__Task goal__
Take each line from the material below that includes the string "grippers" and copy it.
=== Begin Enclosure ===
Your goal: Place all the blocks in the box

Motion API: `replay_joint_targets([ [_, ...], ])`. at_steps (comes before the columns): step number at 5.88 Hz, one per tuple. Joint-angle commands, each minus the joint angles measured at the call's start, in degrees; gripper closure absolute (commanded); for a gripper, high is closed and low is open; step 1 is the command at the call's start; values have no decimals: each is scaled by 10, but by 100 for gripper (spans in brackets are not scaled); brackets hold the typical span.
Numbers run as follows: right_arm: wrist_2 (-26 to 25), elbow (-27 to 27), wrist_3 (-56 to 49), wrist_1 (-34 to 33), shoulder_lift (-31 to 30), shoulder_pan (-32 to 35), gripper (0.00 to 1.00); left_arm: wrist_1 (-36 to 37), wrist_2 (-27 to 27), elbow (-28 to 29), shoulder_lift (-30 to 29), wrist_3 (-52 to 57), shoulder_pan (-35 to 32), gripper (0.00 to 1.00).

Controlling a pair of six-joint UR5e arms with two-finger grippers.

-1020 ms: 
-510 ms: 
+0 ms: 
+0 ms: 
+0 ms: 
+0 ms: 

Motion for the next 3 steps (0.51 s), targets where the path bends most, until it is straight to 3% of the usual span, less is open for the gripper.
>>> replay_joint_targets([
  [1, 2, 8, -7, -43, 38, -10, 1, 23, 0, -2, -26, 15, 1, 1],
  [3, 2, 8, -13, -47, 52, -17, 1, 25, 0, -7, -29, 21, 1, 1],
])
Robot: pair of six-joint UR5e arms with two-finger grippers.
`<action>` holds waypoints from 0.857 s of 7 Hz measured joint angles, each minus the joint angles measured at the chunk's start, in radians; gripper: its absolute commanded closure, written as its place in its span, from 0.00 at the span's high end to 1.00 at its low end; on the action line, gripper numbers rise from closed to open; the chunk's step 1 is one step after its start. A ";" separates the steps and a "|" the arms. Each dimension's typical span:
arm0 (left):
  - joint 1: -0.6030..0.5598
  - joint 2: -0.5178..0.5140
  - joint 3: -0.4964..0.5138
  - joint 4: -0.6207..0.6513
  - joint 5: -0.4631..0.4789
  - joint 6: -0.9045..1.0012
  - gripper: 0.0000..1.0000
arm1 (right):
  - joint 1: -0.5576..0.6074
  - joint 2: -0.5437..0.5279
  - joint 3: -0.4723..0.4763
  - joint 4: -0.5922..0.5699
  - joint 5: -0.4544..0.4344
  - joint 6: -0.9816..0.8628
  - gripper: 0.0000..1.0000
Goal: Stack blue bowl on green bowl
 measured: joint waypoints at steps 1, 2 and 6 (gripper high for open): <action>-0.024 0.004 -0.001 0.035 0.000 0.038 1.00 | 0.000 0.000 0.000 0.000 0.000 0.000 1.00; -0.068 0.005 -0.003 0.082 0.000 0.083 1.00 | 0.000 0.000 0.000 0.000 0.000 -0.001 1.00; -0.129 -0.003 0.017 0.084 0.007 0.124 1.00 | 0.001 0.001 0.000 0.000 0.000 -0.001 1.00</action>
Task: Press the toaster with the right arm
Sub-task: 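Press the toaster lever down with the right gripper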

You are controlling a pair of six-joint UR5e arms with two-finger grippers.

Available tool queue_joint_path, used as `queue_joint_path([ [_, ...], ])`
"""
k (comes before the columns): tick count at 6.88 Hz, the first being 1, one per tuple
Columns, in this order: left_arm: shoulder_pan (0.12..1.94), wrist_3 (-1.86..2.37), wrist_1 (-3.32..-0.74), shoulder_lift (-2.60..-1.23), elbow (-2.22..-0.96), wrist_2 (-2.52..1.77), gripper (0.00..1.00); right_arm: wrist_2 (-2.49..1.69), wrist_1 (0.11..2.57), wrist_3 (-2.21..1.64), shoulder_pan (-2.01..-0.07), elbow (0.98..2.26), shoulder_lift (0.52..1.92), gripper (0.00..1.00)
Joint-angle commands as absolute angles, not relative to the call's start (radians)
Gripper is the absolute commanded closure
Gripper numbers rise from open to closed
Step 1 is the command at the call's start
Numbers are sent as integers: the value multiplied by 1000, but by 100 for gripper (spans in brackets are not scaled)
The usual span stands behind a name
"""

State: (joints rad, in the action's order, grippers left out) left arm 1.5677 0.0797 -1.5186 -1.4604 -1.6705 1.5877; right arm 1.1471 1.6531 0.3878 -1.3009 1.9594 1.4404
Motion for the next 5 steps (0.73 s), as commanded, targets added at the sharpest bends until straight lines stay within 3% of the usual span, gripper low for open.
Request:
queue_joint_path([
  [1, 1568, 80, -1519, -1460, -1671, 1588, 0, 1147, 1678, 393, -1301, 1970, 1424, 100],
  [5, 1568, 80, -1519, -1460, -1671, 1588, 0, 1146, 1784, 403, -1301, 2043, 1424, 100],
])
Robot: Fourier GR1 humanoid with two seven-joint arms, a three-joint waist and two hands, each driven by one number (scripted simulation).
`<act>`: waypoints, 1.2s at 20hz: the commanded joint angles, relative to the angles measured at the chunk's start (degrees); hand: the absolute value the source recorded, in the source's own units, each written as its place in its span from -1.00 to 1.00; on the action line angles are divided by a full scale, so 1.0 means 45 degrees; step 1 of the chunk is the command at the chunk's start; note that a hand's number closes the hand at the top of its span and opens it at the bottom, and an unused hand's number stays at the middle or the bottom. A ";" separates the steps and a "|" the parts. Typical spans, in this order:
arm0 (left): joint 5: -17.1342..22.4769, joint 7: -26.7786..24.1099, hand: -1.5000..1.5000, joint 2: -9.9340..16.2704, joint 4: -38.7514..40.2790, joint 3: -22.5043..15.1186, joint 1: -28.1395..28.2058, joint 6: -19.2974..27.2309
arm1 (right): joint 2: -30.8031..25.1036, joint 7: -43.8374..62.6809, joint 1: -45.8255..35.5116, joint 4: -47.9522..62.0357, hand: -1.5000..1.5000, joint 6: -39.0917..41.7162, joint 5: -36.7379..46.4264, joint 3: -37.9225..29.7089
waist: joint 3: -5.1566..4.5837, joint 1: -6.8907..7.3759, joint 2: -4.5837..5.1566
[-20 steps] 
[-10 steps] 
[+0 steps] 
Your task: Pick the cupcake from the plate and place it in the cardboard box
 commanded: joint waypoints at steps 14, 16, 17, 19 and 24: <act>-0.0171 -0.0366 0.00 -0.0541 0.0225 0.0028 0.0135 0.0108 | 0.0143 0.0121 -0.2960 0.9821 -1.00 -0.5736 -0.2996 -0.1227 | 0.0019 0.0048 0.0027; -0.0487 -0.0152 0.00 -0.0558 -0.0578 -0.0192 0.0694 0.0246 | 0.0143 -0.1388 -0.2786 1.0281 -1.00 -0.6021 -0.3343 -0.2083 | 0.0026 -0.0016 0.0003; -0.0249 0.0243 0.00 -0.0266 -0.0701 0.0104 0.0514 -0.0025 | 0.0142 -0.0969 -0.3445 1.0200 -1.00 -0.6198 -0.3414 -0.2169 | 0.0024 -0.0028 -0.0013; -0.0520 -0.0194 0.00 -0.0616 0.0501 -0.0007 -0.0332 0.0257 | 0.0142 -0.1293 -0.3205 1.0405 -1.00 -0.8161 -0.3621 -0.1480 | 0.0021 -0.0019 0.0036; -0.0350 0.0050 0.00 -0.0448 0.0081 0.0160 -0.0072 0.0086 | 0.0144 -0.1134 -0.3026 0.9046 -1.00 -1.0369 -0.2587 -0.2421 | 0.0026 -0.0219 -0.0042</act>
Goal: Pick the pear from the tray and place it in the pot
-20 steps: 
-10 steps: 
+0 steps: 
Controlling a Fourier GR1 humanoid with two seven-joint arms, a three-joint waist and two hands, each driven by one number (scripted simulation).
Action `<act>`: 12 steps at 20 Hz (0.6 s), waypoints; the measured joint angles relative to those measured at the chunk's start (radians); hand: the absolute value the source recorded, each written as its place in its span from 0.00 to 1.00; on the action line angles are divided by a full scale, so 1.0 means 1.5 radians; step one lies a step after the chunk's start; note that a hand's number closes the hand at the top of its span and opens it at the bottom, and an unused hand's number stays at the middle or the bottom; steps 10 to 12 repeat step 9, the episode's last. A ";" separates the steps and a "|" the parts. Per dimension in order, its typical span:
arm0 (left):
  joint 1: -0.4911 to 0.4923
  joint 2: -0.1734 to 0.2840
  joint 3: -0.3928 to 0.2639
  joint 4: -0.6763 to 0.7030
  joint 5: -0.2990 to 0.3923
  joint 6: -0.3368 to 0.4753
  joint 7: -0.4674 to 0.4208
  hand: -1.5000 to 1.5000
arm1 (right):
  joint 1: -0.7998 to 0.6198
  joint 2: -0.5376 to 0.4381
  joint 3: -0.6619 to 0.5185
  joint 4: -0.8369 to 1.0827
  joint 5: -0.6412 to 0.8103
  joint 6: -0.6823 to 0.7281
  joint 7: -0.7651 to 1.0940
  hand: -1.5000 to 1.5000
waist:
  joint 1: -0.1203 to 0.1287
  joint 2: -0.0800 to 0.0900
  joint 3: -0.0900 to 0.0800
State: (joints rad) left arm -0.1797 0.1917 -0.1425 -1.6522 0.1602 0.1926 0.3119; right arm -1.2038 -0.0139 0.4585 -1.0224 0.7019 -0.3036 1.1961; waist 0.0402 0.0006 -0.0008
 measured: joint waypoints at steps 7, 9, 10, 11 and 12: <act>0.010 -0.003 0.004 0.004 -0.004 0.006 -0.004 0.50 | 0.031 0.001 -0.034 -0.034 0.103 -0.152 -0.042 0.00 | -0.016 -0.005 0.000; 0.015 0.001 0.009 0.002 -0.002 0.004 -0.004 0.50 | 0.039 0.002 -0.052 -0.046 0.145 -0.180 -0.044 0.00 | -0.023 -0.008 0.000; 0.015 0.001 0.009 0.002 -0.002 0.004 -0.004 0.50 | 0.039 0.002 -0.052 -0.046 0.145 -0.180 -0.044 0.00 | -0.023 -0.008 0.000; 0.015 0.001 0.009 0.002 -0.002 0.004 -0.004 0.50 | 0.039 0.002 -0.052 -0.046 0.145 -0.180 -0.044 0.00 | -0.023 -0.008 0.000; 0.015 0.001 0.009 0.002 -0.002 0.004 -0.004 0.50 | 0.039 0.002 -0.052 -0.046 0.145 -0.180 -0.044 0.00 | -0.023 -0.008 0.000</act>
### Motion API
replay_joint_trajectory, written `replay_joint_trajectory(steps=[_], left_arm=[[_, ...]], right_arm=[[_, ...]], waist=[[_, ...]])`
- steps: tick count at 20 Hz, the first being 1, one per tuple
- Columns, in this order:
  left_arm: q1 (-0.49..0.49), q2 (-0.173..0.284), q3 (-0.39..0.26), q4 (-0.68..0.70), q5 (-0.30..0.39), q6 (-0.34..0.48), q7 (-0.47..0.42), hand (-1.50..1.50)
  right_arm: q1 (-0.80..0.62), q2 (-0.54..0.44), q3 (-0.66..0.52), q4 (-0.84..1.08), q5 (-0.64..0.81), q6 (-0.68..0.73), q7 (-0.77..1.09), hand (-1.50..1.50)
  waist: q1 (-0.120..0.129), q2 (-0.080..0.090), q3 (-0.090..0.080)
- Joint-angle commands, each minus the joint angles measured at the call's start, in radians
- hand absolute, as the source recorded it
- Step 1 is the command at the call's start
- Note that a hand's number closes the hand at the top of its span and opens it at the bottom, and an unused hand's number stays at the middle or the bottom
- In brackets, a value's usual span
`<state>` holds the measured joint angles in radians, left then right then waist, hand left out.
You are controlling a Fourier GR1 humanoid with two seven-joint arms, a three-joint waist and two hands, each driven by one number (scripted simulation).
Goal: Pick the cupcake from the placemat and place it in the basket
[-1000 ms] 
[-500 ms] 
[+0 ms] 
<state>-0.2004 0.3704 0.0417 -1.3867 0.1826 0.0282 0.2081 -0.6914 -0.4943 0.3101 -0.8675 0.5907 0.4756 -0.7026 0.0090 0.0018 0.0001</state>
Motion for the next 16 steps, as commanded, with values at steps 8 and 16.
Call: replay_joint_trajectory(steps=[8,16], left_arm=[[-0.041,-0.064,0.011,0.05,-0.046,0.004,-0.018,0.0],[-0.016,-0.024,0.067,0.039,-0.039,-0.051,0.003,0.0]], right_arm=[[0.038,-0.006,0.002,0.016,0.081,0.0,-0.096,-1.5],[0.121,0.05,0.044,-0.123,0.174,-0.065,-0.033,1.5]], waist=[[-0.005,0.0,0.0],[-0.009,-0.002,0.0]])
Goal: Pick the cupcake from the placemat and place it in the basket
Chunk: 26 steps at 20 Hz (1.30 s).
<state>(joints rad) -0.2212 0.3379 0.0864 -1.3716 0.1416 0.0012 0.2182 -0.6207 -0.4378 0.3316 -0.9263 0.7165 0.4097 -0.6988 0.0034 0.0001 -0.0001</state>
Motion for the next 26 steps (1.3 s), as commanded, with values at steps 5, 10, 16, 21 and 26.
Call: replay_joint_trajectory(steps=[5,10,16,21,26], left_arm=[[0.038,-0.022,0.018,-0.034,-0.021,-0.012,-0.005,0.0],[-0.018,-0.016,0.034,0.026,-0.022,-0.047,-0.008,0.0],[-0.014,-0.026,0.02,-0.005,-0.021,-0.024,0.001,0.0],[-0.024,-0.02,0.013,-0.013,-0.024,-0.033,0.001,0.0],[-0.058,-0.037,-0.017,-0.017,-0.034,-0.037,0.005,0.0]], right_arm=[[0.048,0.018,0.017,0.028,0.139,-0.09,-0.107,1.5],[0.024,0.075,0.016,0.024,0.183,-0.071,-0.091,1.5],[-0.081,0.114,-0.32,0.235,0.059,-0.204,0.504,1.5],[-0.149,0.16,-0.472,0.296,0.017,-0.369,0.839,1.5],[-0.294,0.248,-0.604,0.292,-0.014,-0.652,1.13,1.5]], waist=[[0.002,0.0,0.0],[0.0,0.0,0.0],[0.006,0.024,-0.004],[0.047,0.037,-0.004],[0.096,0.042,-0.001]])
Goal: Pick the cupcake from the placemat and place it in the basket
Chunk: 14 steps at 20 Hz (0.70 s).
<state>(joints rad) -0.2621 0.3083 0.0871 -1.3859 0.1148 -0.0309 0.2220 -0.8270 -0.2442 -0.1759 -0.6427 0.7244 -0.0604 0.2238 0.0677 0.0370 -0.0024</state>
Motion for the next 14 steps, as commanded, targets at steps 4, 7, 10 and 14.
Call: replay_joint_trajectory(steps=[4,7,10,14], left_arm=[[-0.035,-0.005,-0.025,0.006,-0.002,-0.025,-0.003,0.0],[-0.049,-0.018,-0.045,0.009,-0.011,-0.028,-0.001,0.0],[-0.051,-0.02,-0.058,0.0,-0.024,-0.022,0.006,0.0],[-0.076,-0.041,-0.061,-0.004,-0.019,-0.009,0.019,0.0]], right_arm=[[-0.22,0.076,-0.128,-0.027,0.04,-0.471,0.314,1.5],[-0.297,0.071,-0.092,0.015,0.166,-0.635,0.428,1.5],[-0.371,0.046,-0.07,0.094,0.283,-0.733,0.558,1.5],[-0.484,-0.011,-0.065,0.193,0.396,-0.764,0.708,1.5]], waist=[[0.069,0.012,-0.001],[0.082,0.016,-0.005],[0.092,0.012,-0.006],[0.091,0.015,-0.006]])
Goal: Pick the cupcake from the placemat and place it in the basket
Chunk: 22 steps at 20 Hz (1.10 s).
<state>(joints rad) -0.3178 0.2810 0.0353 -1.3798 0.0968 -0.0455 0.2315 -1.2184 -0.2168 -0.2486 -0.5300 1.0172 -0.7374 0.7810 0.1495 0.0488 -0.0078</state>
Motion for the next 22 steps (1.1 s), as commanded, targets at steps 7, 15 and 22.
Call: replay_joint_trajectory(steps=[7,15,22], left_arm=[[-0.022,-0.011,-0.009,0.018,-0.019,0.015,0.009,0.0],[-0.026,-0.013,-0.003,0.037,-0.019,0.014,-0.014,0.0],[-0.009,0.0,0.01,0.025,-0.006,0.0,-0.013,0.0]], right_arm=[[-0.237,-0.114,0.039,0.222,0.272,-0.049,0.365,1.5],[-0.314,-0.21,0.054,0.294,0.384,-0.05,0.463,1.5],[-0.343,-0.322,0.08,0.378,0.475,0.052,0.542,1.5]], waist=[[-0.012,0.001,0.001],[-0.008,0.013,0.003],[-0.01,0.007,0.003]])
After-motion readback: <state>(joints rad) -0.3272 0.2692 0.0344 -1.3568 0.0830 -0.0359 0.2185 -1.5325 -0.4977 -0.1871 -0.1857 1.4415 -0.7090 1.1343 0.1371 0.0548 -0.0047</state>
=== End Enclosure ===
__The completed task__
Controlling a pair of six-joint UR5e arms with two-finger grippers.
Robot: pair of six-joint UR5e arms with two-finger grippers.
You are controlling a pair of six-joint UR5e arms with two-finger grippers.
State: (joints rad, in the action's order, grippers left out) left arm 1.5677 0.0797 -1.5186 -1.4604 -1.6705 1.5877; right arm 1.1471 1.6531 0.3878 -1.3009 1.9594 1.4404

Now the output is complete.